Most forecasts are fiction. Yours doesn't have to be.
Your business needs two things to grow: cash and certainty.
Cash usually comes from profit or capital. Certainty? That's harder. Most founders look for it in knowledge, experience, or by hiring expensive consultants who've "done it before."
The problem is that knowledge has gaps and experts are usually wrong.
So let's use the next best option: data and probability.
Why most forecasting doesn't work
Walk into most ecommerce businesses and you'll find one of three scenarios:
The spreadsheet nightmare
Someone built a financial model two years ago that nobody really understands anymore. It's full of assumptions that made sense at the time but haven't been updated. The formulas are broken in places nobody's noticed yet. And it takes three days to update whenever you need to change something.

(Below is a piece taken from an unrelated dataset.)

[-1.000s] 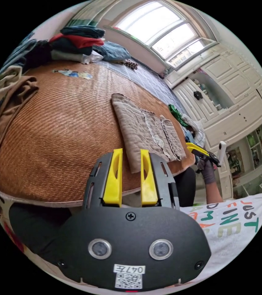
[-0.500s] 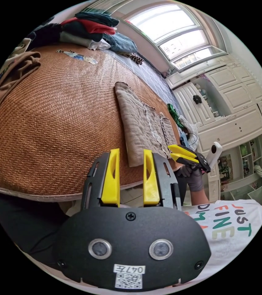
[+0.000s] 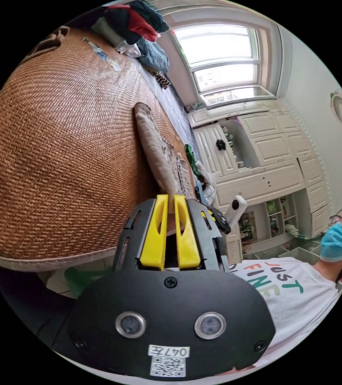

The finger-in-the-air approach
"We did $2M last year, let's aim for $3M this year." No idea if that's realistic, what it would take to get there, or whether you'd even be profitable if you hit it. Just a number that sounds ambitious enough to put in front of investors or the board.
The over-engineered monster
Some well-meaning finance person built a model with seventeen scenarios, sensitivity analysis, and Monte Carlo simulations. It's theoretically brilliant and practically useless because it's too complex for anyone to actually use for decision-making.
None of these help you run your business day to day.
What you actually need from a forecast
A forecast should do three things:
Give your team targets they can actually use to make decisions every day. Not aspirational nonsense. Real numbers tied to real activities that real people can influence.
Show you where you're tracking before it's too late to do anything about it. If you're going to miss your targets, you need to know in week three, not week twelve.
Help you make better decisions about investment, hiring, inventory, and cash. Should you hire that next person? Expand into that new channel? Place that big inventory order? Your forecast should make these decisions clearer, not cloudier.
How this actually works
The frameworks I've developed over the past decade are built on your operating history, not on generic industry benchmarks or wishful thinking.
Together we look at what's actually happened in your business in terms of seasonality, conversion patterns, customer behaviour, channel performance and use that to build surprisingly accurate forecasts across sales, costs, and operating profit.
The mechanics are straightforward. The concepts are simple enough that your team can understand them. But the results can be extraordinary.
Gain visibility into what's really driving your numbers
Not vanity metrics. The actual levers that move revenue and profit. So you’ll know exactly where to focus your attention and resources.
Plan with confidence
When you know with reasonable certainty what the next quarter looks like, you can make better decisions about everything from hiring to inventory to marketing spend.
Team targets that make sense
Instead of arbitrary growth percentages, they get specific, achievable targets based on reality. That means better performance, better morale, and less time wasted chasing the wrong things.
Stop being surprised by your P&L
You'll know whether you're on track or off track before the month closes. Which means you have ample opportunity to do something about it instead of finding out after the fact.
Who this is for
You're revenue is more than $2M+ annually and there’s enough history there to work with.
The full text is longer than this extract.